新主人

[#4字下げ]第七十二 新主人[#「第七十二 新主人」は中見出し]

 故郷《ふるさと》の消息《おとずれ》聞く由《よし》もなし、東京なる大原満は小山夫婦と中川兄妹の尽力によりて近頃新なる家に引移れり。下宿屋|生活《ぐらし》より一躍して仮にも一家の主《あるじ》となれば自《おのずか》ら心|寛《くつろ》ぎて何事も愉快ならざるはなし、勝手を働くは小山が世話せし雇婆《やといばあ》さん、これとて当座の間に合せ、今にお登和嬢の嫁ぎ来りて妻と呼び良人《おっと》と呼ばれん日とならば婆さんの代りに小女《こおんな》を抱《かか》え、三度の食事も総がかり、毎日御馳走を拵《こしら》えて楽しき月日を送らばやと主人の心は空想の愉快に充たさるる。
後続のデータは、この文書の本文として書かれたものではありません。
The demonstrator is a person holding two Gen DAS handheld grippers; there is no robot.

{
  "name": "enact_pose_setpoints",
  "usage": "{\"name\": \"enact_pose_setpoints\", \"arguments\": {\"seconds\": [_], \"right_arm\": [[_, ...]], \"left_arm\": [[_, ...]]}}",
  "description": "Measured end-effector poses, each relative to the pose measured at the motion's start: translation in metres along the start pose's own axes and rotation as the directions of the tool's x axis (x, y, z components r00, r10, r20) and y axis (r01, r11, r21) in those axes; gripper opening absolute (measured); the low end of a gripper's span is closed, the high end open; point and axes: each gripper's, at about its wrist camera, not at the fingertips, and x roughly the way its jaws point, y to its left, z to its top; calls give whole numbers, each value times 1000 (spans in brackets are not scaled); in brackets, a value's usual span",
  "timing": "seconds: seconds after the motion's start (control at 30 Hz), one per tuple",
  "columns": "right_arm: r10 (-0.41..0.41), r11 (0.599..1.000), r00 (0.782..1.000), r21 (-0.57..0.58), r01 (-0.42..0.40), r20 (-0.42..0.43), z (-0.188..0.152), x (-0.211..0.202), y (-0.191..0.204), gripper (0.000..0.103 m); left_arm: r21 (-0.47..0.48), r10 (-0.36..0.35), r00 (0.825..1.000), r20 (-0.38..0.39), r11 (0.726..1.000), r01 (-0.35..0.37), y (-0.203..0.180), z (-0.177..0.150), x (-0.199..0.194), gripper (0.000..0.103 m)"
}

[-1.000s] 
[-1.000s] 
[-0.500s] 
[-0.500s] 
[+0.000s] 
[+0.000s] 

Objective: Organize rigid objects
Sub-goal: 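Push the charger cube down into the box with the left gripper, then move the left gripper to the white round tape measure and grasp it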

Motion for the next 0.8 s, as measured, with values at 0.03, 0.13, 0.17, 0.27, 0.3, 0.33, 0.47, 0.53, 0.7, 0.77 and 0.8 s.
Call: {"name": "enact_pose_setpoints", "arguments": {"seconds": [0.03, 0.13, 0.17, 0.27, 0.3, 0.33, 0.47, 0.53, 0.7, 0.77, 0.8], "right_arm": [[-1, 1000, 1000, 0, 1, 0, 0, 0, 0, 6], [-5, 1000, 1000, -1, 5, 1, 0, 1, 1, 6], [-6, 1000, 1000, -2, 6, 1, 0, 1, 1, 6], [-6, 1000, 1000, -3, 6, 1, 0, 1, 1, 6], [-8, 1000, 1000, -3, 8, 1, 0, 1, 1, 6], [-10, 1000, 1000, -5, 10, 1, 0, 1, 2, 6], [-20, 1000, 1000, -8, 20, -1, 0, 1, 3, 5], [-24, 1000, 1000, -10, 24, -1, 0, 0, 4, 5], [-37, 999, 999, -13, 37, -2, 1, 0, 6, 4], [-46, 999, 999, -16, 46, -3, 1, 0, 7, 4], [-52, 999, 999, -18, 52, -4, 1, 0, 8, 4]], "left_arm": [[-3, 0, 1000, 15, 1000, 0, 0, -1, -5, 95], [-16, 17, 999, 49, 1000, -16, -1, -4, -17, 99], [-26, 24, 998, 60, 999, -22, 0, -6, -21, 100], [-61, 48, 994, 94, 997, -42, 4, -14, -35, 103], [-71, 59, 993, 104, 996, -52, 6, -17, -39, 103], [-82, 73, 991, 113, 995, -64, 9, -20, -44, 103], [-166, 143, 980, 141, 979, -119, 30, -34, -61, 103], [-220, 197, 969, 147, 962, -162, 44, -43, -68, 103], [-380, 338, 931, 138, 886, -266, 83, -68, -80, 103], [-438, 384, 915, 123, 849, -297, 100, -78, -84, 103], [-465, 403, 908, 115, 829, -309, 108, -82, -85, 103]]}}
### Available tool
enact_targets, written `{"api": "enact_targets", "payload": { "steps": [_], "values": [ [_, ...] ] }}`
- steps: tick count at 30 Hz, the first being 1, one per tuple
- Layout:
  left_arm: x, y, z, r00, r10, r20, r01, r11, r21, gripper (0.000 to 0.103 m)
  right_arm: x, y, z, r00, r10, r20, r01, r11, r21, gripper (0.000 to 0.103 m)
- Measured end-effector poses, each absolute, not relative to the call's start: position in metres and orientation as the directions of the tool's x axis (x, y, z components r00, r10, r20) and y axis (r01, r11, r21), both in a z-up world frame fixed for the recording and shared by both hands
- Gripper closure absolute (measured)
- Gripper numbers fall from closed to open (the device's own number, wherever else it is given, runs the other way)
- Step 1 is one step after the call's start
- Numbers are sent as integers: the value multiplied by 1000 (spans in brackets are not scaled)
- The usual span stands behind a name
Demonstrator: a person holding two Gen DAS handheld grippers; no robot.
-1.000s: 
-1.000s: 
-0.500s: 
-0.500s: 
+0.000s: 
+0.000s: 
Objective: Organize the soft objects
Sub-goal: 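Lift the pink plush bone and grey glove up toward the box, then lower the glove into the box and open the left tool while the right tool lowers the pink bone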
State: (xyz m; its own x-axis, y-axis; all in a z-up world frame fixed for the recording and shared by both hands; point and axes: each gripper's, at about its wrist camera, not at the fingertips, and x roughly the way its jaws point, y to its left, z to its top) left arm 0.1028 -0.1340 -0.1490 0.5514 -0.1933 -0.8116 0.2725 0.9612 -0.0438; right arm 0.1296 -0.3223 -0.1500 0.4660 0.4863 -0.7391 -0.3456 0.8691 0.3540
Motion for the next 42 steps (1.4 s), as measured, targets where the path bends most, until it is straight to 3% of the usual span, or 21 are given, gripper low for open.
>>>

雇婆さんはまだ勝手に馴《な》れず「旦那様、お昼の副食物《おかず》は何に致しましょう」大原は旦那様と呼ばるるさえ耳馴れぬ心地にて新なる尊称のように嬉しく感じ「オー婆や、お昼を何にしていいか僕にも分らんがの、和女《おまえ》ちょっとお登和さんの処へ行って聞いて来てくれないか」と何事もお登和が頼り。雇婆さんもおかしく思い「オホホ、三度三度副食物の事をあのお嬢さんに伺《うかが》うのですか。お嬢さんもお大抵でありませんね」主人「だって僕に分らんもの。和女だって副食物拵《おかずこしら》えは出来まい」雇婆「ハイ私には出来ません。私は以前奉公人を沢山使って台所へなんぞ出た事がありませんのに亭主が損をして零落《おちぶれ》ましてからも娘を女郎に売るまでは万事娘任せで何にもした事がありません。だから御奉公するにしてもお留守番位なら出来るけれども水仕事は出来ないとよく桂庵《けいあん》へ断わっておいたのです。ナーニ旦那お一人きりでお留守番の外に用はないと言いますから此方《こちら》へ上りましたが、御飯炊《ごはんたき》や副食物拵えはとても出来ません」とかかる人物が年老いて人の家に雇わるるなり。主人も呆《あき》れたように「道理で今朝の飯なんぞは心《しん》があって生米《なまごめ》を噛《かじ》るようだ。お登和さんに聞かなければ何一つ拵えることも出来ん。その代り今にお登和さんが家へ来てしまえば三度三度|美味《おいし》い御馳走を拵えて二人で仲好くお取膳《とりぜん》で食るけれども」雇婆「オホホお楽《たのし》みでございますね」主人「楽みさ、この位な楽みはないの、和女《おまえ》が見たってお登和さんは好《い》い女だろう、あの位な女は滅多《めった》にないだろう」雇婆「ホンに好いお嬢さんです。お容色《きりょう》ばかりでありません。お気立がお優しくって御親切で昨日《きのう》も私に半襟《はんえり》を買って下さいましたよ」主人「そこが和女の好いという処か。僕が今にあの人と夫婦になったらよく似合うだろう」雇婆「イイエ」主人「似合わんかね」雇婆「貴君《あなた》には過ぎています。あのお嬢さんならどんな好い処へでもいらっしゃれそうなものですのに貴君の処へいらっしゃるのは少しお可哀想《かあいそう》のようですね」主人「イヤハヤこれはしたりだ。しかし過ぎているような人を貰《もら》うのだから僕は幸福者《しあわせもの》さ」雇婆「お仕合せですとも。あのお嬢さんがいらしったら大事にしてお進《あ》げなさいまし。粗末にすると罰《ばち》が当ります」主人「大事にするとも真綿《まわた》へくるんで桐の箱へ蔵《しま》っておこう」と大原が心はこの言葉よりもなおお登和嬢を大切に思う。そのお登和嬢は今しも裏口より入り来り大原を呼ばずして先ず「婆やさん」と小さく呼ぶ。